On 14/06/2013 9:27 p.m., Peter Olsson wrote:
We get a lot of these in our squid log: x.x.x.x - - [14/Jun/2013:11:20:01 +0200] "NONE error:invalid-request HTTP/0.0" 400 4026 NONE:NONE We tracked it to Spotify clients. We don't want to block Spotify but we want to avoid filling the log with these pointless lines.
Pointless? it alerted you to a bunch of non-HTTP traffic being thrown at the proxy did it not? Each and every one of these will be a TCP socket wasted until closure timeout completes. If there were many of these at once you would be calling it a DoS.
Since you ave tracked it down already could you explain exactly what is going on there? Are the spotify clients attempting to send non-HTTP traffic over port 80? or is that the result of excess data on the connection being dumped?

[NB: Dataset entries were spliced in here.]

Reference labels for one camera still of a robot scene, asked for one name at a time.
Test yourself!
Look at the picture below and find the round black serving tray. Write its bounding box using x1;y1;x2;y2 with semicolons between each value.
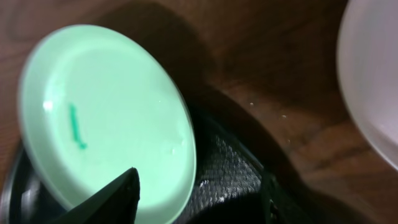
0;86;312;224

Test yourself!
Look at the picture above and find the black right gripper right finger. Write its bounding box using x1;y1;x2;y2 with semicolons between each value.
261;172;313;224

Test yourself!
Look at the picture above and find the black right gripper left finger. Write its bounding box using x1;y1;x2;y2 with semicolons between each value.
52;167;140;224

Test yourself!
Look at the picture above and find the mint green plate top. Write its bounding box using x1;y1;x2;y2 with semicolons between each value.
18;24;197;223

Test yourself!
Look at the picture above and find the white plate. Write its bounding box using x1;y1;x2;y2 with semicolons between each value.
336;0;397;168

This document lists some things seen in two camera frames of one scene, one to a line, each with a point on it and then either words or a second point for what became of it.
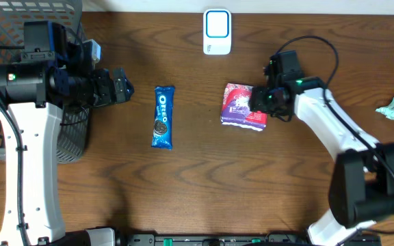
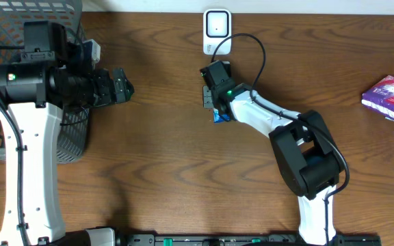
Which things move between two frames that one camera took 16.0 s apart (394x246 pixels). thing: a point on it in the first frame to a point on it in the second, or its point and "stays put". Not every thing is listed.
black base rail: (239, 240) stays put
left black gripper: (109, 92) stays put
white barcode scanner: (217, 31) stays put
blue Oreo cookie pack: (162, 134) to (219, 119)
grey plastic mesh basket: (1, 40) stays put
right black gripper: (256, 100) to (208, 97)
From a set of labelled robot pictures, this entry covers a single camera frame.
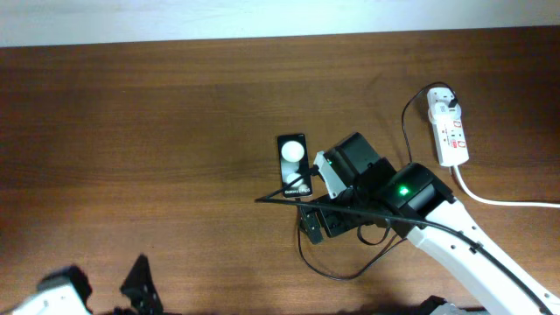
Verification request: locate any white power strip cord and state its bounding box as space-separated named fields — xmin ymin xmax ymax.
xmin=451 ymin=164 xmax=560 ymax=209

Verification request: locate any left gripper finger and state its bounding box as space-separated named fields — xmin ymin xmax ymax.
xmin=120 ymin=254 xmax=164 ymax=315
xmin=37 ymin=265 xmax=93 ymax=302

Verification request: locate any white USB charger plug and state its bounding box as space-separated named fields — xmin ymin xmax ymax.
xmin=427 ymin=87 xmax=462 ymax=124

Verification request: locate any white power strip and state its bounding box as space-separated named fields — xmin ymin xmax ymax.
xmin=426 ymin=87 xmax=470 ymax=168

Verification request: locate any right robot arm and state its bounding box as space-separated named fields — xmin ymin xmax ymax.
xmin=311 ymin=133 xmax=559 ymax=314

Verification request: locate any black charging cable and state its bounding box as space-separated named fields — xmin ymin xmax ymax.
xmin=295 ymin=81 xmax=459 ymax=282

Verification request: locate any black smartphone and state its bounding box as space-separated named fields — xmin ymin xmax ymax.
xmin=276 ymin=134 xmax=312 ymax=198

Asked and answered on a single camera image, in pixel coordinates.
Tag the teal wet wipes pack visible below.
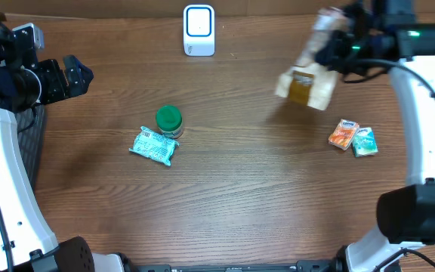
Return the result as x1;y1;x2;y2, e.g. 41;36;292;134
129;126;180;166

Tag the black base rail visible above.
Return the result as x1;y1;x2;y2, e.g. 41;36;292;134
131;260;340;272

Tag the grey plastic mesh basket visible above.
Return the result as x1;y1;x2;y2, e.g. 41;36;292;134
15;106;47;190

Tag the orange packet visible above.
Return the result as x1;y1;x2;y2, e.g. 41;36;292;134
328;119;359;150

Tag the teal tissue pack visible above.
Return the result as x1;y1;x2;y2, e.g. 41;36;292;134
352;127;378;157

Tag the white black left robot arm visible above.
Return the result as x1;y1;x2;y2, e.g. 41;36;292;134
0;21;125;271

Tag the green lid seasoning jar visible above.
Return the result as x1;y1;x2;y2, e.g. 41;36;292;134
156;105;184;139

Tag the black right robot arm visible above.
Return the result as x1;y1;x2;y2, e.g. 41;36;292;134
315;0;435;271

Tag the white brown snack pouch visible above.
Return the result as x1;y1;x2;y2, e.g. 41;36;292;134
275;7;347;110

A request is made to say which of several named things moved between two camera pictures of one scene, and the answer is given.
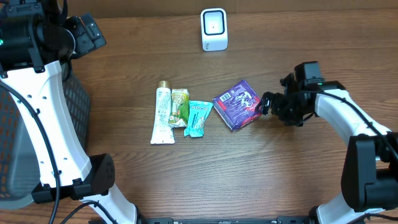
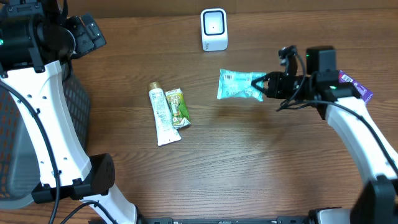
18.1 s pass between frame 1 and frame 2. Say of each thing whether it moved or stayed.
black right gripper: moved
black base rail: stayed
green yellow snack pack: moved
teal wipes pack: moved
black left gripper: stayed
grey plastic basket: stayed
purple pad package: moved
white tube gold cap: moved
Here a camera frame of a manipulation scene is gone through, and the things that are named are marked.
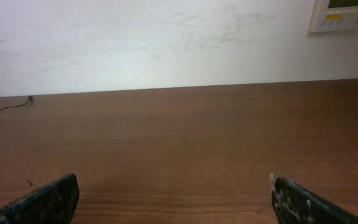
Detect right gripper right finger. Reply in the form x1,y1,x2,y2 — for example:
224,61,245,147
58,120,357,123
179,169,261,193
270,177,358,224

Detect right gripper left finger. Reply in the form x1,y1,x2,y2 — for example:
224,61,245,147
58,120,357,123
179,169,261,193
0,174,80,224

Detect thin black usb cable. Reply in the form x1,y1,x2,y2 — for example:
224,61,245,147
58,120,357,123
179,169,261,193
0,95,34,119

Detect white wall control panel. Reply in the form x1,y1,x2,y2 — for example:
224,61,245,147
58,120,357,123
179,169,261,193
309,0,358,33

We run a non-transparent Squid 3.1.20 in FreeBSD. I will upgrade to Squid 3.2 this weekend, but I suspect that these lines will still be logged in 3.2. I tried this log_access, but it didn't work: acl spotify_invalid urlpath_regex invalid-request log_access deny spotify_invalid log_access allow all Anyone know how we can exclude these lines from the log?
"acl ... method NONE" should match them. Amos